### Work request
Only the lines holding the string "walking" are needed; copy each of them from the data.

□ □ □ □ □ □ □

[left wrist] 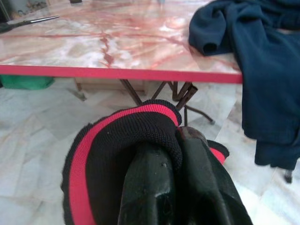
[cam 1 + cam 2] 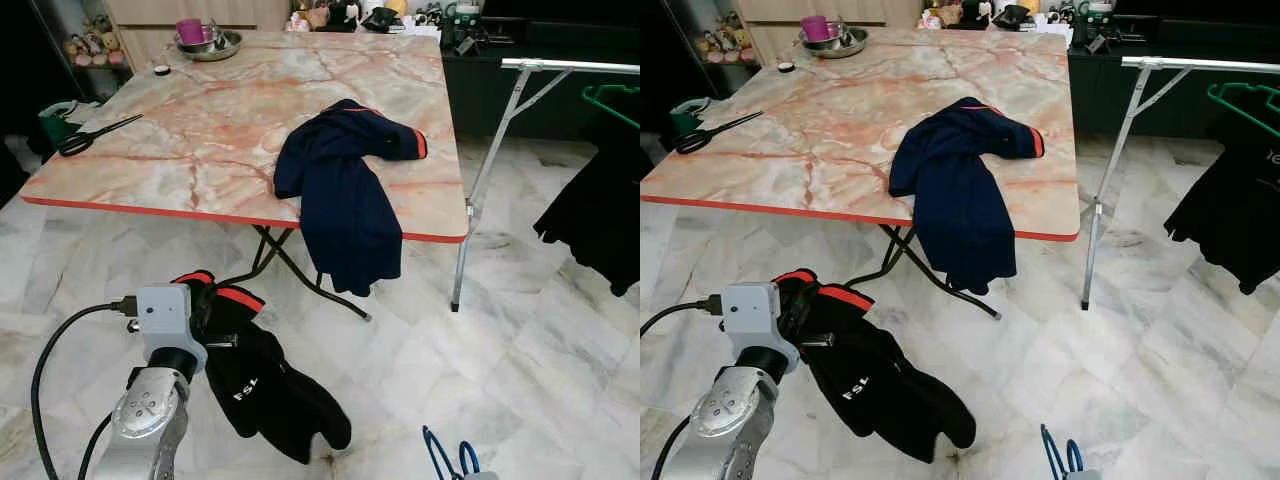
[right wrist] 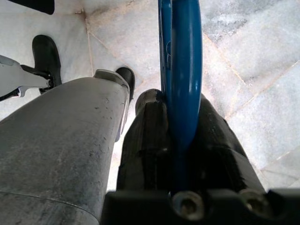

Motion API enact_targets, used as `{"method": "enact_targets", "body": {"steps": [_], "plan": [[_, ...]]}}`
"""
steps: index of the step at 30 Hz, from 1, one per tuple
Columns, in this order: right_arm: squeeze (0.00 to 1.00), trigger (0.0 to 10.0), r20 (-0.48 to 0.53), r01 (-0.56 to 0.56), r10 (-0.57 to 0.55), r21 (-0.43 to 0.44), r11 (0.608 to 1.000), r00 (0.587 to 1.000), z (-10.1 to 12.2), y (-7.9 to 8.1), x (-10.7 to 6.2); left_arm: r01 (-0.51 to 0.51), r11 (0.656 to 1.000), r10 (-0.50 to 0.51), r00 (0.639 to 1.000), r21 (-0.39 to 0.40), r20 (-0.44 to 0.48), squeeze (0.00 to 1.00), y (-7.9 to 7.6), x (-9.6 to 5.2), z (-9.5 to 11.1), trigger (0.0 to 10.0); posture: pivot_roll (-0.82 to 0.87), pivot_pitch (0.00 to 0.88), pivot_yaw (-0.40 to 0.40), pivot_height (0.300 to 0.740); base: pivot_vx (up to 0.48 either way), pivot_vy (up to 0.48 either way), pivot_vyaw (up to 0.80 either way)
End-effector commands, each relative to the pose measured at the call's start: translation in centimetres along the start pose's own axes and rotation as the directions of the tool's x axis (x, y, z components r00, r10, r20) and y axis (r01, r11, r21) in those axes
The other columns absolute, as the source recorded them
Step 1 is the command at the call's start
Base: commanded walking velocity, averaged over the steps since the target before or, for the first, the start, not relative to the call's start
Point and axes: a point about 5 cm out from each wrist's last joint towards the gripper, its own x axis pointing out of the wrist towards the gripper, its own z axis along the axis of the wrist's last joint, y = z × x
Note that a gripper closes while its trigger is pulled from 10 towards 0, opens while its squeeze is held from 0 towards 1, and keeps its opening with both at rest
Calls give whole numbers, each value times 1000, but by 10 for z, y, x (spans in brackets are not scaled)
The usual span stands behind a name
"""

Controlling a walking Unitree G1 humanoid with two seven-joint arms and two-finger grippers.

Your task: Hang hanger

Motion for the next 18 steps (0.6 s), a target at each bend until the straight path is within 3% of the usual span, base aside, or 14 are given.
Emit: {"method": "enact_targets", "body": {"steps": [1,6,8,15,18], "plan": [[0,10000,-25,-2,3,6,1000,1000,-9,1,-1,16,1000,-16,997,5,76,0,0,1,18,10000,36,184,28,740,0,0,0],[0,10000,-22,-11,11,4,1000,1000,-7,8,0,69,995,-82,975,73,205,0,-2,17,61,10000,33,154,38,740,0,0,0],[0,10000,-21,-12,12,5,1000,1000,-7,9,0,68,994,-85,972,86,221,0,3,19,67,10000,31,149,40,740,0,0,0],[0,10000,-23,-12,12,8,1000,1000,-8,11,0,102,984,-126,979,147,163,0,22,14,61,10000,30,123,51,740,0,0,0],[0,10000,-25,-12,12,8,1000,1000,-9,11,0,104,983,-126,981,150,147,0,26,11,60,10000,34,116,53,740,299,0,0]]}}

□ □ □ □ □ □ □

### Task solution
Base: commanded walking velocity, averaged over the steps since the target before or, for the first, the start, not relative to the call's start
Controlling a walking Unitree G1 humanoid with two seven-joint arms and two-finger grippers.

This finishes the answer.